Material for this task —

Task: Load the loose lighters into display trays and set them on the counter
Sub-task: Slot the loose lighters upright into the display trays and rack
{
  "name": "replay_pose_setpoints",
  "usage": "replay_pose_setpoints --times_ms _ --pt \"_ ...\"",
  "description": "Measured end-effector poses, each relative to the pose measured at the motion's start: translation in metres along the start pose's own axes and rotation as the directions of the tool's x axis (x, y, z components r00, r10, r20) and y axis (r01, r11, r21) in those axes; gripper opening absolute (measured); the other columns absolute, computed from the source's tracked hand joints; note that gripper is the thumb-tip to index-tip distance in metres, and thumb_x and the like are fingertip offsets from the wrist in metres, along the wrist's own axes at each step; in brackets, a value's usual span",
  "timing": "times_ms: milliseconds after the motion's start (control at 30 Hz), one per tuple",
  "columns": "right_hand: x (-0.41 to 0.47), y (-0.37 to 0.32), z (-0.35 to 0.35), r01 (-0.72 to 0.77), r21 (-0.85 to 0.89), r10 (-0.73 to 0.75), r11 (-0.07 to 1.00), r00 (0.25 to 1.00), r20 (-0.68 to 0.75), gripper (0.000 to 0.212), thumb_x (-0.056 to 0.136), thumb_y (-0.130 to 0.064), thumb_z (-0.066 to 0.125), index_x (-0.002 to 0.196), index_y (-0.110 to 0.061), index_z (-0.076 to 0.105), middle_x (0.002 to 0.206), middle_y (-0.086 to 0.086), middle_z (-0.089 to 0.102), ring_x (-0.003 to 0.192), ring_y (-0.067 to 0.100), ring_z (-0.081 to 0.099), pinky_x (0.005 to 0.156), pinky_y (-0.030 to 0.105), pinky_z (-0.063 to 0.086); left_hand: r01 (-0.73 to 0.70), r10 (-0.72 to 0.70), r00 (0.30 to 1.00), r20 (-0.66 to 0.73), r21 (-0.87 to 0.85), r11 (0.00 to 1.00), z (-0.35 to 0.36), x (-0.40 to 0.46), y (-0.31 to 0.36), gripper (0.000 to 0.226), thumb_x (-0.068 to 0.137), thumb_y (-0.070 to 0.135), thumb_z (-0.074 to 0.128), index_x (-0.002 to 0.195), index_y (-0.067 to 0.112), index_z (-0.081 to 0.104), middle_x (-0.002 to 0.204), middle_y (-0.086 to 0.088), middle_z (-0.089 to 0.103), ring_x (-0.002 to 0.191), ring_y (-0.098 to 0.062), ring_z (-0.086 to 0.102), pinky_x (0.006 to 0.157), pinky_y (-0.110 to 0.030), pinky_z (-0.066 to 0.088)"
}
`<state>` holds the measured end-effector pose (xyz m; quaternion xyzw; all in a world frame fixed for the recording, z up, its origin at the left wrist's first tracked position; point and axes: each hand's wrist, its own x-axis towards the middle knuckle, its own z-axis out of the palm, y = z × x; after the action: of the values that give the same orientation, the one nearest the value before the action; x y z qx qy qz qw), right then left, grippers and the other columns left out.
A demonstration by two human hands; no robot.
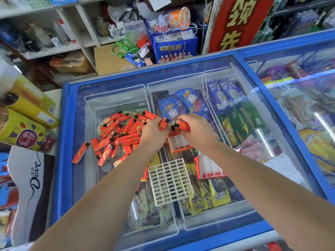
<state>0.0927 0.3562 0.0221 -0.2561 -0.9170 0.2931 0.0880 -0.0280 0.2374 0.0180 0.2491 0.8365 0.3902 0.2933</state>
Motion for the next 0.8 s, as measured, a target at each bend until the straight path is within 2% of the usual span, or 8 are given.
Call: replay_pose_setpoints --times_ms 100,200,300,367,433,633,700,800 --pt "0.001 0.001 -0.006 -0.088 0.105 0.097 0.991 0.991 -0.093 0.009 0.084 -0.009 0.065 0.083 -0.016 0.061 0.073 -0.002 0.06 0.067 0.018 0.056 0.061 0.037 0.049 -0.015 0.014 1.0 -0.027 -0.05 0.999 -0.002 -0.003 0.003 0.019 0.093 0.017 0.066 0.08 0.027 0.057 0.064 0.009 0.057 0.042 0.003 0.05 0.038 -0.012 0.034" --pt "0.001 0.002 -0.013 -0.225 0.338 0.272 0.914 0.957 -0.1 0.021 0.083 -0.014 0.065 0.07 -0.021 0.05 0.06 -0.008 0.051 0.053 0.005 0.044 0.054 0.018 0.039 -0.024 0.02 0.999 -0.046 -0.077 0.997 -0.004 -0.002 0.01 0.017 0.093 0.02 0.067 0.082 0.029 0.058 0.063 0.011 0.056 0.041 0.0 0.048 0.039 -0.015 0.035" --pt "0.0 0.005 -0.019 -0.314 0.494 0.378 0.811 0.925 -0.033 0.014 0.085 -0.017 0.062 0.076 -0.012 0.052 0.068 0.0 0.051 0.06 0.011 0.045 0.061 0.029 0.041 -0.047 0.042 0.997 -0.071 -0.06 0.997 -0.004 0.0 0.018 0.012 0.092 0.02 0.067 0.084 0.022 0.058 0.064 0.008 0.053 0.044 -0.003 0.046 0.04 -0.015 0.035" --pt "-0.002 0.008 -0.022 -0.287 0.467 0.347 0.837 0.937 -0.047 0.013 0.086 -0.014 0.065 0.08 -0.007 0.057 0.075 0.01 0.056 0.067 0.017 0.049 0.065 0.034 0.041 -0.085 0.083 0.994 -0.065 -0.039 0.996 -0.003 0.003 0.02 0.012 0.092 0.018 0.068 0.084 0.02 0.059 0.065 0.007 0.054 0.046 -0.002 0.047 0.039 -0.012 0.034" --pt "-0.006 0.011 -0.024 -0.235 0.387 0.287 0.892 0.954 -0.083 0.011 0.086 -0.014 0.071 0.08 -0.01 0.062 0.076 0.006 0.061 0.068 0.014 0.05 0.066 0.032 0.042 -0.102 0.103 0.995 -0.02 0.02 0.995 -0.001 0.004 0.021 0.005 0.094 0.019 0.067 0.092 0.018 0.063 0.069 0.008 0.058 0.05 -0.005 0.05 0.04 -0.012 0.035" --pt "-0.01 0.016 -0.022 -0.116 0.104 0.125 0.988 0.989 -0.081 0.011 0.087 -0.02 0.075 0.082 -0.016 0.066 0.072 -0.009 0.064 0.067 0.004 0.056 0.062 0.024 0.045 -0.108 0.105 0.994 0.023 0.155 0.982 0.007 0.005 0.018 0.028 0.096 0.021 0.066 0.124 0.019 0.064 0.088 0.002 0.068 0.07 -0.02 0.067 0.058 -0.033 0.053" --pt "-0.01 0.013 -0.019 -0.091 0.119 0.101 0.989 0.991 -0.082 0.012 0.088 -0.013 0.073 0.085 -0.021 0.065 0.068 -0.018 0.055 0.062 -0.006 0.051 0.058 0.01 0.038 -0.115 0.114 0.993 0.018 0.148 0.982 0.011 0.004 0.016 0.024 0.096 0.018 0.066 0.12 0.019 0.065 0.089 0.002 0.068 0.072 -0.019 0.066 0.061 -0.033 0.054" --pt "-0.01 0.01 -0.015 -0.068 0.116 0.078 0.991 0.993 -0.087 0.013 0.089 -0.007 0.069 0.099 -0.016 0.07 0.074 -0.013 0.061 0.061 -0.004 0.053 0.058 0.005 0.039 -0.117 0.116 0.993 0.01 0.127 0.985 0.014 0.002 0.014 0.012 0.095 0.015 0.065 0.103 0.023 0.064 0.081 0.006 0.065 0.068 -0.014 0.062 0.055 -0.026 0.048"
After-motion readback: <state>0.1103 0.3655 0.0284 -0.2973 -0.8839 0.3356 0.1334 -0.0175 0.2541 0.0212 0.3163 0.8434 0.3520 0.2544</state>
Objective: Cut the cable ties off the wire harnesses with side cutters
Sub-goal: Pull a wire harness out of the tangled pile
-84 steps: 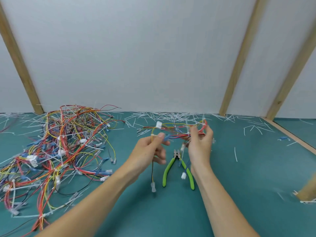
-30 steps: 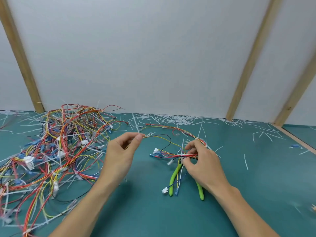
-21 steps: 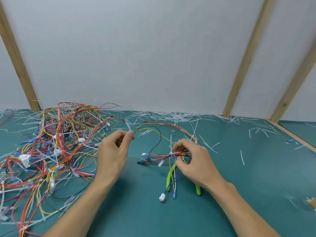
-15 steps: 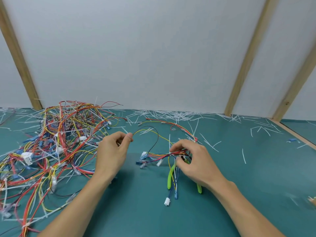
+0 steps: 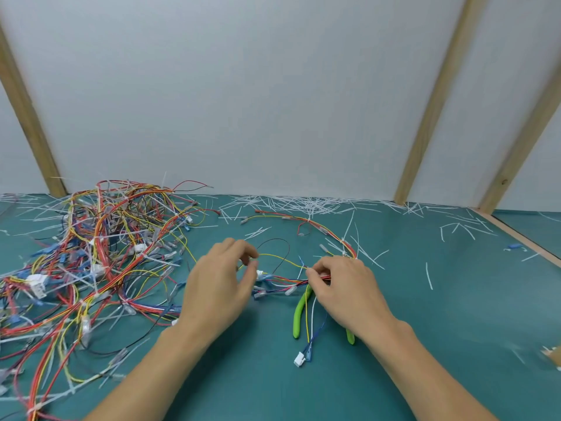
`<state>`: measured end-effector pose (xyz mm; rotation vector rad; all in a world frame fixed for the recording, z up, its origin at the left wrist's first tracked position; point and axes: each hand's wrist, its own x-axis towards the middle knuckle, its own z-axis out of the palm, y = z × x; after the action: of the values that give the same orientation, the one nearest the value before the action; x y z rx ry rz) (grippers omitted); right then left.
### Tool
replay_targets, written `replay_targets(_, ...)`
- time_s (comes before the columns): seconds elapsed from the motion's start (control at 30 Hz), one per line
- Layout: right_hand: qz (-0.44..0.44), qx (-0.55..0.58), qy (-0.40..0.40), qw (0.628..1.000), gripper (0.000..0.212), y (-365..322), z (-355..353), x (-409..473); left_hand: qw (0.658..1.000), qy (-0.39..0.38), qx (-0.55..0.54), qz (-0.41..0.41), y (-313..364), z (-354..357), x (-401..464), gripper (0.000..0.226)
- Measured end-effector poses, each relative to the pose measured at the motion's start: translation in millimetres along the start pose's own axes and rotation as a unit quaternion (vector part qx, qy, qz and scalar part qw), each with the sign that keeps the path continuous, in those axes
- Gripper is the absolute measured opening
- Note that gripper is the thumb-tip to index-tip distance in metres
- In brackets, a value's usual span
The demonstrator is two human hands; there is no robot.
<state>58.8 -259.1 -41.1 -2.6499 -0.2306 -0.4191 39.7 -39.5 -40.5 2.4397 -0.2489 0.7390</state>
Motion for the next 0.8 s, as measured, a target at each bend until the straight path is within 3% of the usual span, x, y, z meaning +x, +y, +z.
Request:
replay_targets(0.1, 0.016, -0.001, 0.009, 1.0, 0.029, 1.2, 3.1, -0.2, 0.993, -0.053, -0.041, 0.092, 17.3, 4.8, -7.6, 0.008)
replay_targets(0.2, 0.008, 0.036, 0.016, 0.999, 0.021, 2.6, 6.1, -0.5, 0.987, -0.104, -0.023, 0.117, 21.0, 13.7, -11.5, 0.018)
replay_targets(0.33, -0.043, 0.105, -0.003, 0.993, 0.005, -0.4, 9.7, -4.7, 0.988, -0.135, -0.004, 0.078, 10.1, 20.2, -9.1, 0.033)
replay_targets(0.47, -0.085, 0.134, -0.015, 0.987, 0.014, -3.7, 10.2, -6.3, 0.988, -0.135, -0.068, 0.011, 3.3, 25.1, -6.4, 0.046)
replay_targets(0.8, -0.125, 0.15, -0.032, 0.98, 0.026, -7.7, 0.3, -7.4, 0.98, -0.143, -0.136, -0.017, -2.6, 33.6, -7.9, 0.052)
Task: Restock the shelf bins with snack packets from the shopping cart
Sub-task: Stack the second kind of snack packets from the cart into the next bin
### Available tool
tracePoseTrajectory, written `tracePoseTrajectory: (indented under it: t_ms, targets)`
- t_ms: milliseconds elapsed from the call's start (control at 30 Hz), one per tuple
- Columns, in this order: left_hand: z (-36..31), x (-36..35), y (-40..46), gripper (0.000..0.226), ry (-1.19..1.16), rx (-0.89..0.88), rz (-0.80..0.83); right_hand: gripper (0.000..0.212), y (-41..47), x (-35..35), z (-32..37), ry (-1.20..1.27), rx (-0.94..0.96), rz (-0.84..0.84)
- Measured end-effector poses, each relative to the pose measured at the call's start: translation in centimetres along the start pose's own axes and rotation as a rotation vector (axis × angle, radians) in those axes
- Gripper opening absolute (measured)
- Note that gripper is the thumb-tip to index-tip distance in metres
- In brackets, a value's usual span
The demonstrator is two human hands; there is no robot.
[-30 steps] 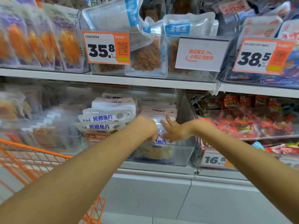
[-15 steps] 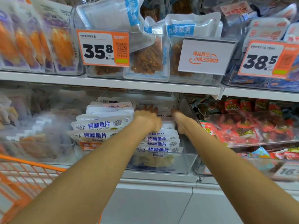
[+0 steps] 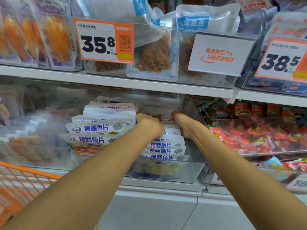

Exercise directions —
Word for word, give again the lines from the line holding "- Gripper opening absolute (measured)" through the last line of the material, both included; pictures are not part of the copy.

Response below —
- Gripper opening absolute (measured)
- Note that gripper is the thumb-tip to index-tip distance in metres
- In brackets, a value's usual span
The demonstrator is two human hands; there is no robot.
[-30 steps] 
[-15 steps] 
[+0 steps] 

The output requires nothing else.